1.      How would you retrieve all records from the Locations table?

2.      Show first name and salary for all employees.

3.      Show first name and salary for all employees with salary appearing first.

4.      Will the following statement execute successfully? Yes / No

Select first_name, job_id, salary Annual _Salary

From Employees

Where first_name = ‘Alexander’;

5.      What about this one?  Yes / No

Select *

From Employees

Where salary * 12 = 72000;

6.      Identify the four errors in the following statement:

Select first_name, job_id, salary x 12 Annual Salary

From Employees

Where sal = 6000 and hire_date Like %05;

7.      Create a query that displays first name, salary, and commission percent for all employees working as sales representatives.

8.      Fetch first name, last name, and department number of all employees in department 10 and 20 in alphabetical order of last name. Also, join the two name columns, and set title to Employees.

9.      Display a list of all employees containing ‘y’ in their last names.

10.  Display list of employees availing no commission and are enrolled in department number 90.

11.  Query the Employees table and fetch names of all employees along with hire dates employed between 1st July 03 and 30th September 03. Display result in ascending order on hire date.

12.  Show names and salaries of all employees who are not making between 3000 and 10000.

13.  Write a query that list names and salaries of employees working in department 10, 20, or 30 and earning more than 3000.

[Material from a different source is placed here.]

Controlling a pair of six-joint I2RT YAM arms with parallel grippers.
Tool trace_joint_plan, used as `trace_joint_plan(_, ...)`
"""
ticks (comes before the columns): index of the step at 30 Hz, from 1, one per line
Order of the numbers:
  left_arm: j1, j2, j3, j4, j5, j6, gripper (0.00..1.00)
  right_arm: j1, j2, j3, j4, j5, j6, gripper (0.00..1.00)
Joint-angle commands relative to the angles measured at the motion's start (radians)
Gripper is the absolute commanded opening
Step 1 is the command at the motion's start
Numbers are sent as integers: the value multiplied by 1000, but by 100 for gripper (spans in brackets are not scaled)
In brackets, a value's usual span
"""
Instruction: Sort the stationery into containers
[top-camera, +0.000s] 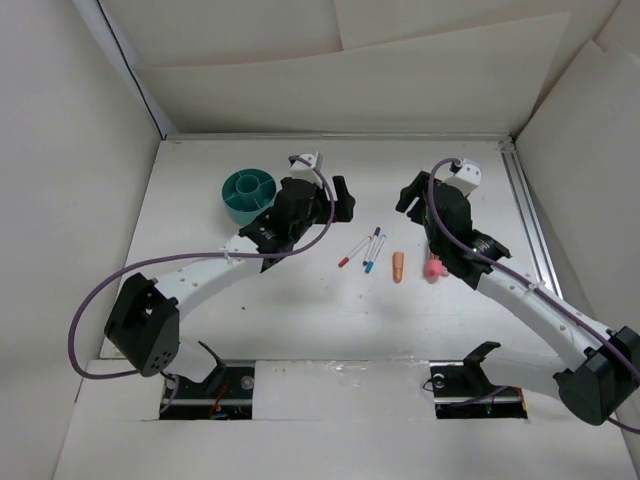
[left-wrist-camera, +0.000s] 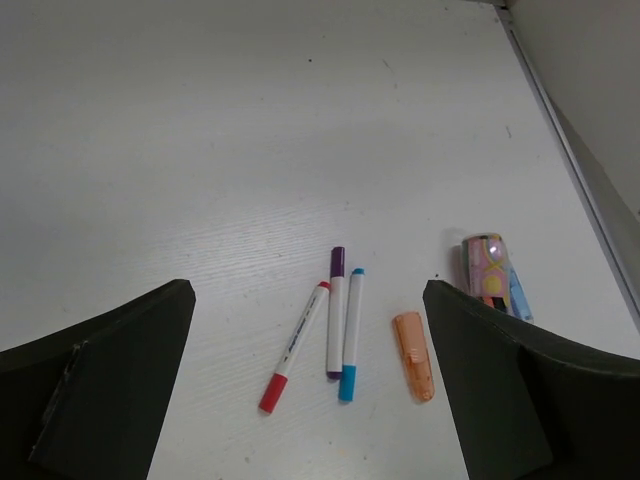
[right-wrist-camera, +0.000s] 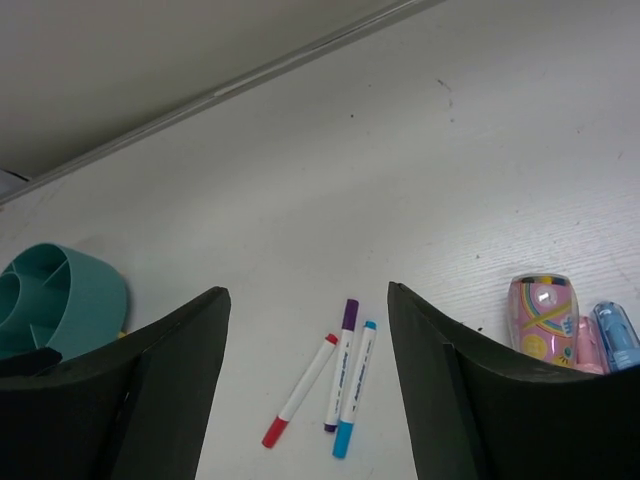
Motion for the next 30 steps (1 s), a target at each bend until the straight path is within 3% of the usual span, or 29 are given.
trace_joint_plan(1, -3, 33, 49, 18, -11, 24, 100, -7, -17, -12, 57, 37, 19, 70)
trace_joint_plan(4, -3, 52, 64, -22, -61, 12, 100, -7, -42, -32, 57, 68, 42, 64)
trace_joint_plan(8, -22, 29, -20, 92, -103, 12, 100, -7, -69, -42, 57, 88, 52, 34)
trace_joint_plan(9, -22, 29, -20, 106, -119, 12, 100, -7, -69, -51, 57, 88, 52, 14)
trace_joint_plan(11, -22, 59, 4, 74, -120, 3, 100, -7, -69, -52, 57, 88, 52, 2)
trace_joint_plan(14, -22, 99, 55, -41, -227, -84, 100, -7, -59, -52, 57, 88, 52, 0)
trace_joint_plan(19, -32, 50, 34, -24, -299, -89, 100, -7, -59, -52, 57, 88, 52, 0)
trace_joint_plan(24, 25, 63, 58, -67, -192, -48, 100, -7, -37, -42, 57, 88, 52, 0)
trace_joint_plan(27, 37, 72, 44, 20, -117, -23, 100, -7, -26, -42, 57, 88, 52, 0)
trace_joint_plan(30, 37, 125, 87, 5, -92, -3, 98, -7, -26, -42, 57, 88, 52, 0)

14.  Display last_name, salary, and commission percent from the Employees table. Calculate annual commission of employees who earn a commission. Use the IN operator in the search condition. Also add an alias to the calculated column.

15.  List the name of employees with their hiring dates who were not hired in 2003.

16.  Retrieve the DEPARTMENT_ID column for all rows in the Employees table. Suppress duplicate values and sort the output in descending order.

17.  Display last name, department number and salary columns from the Employees table for those employees who work either in department number 50 or 90 and also earn more than or equal to 5800.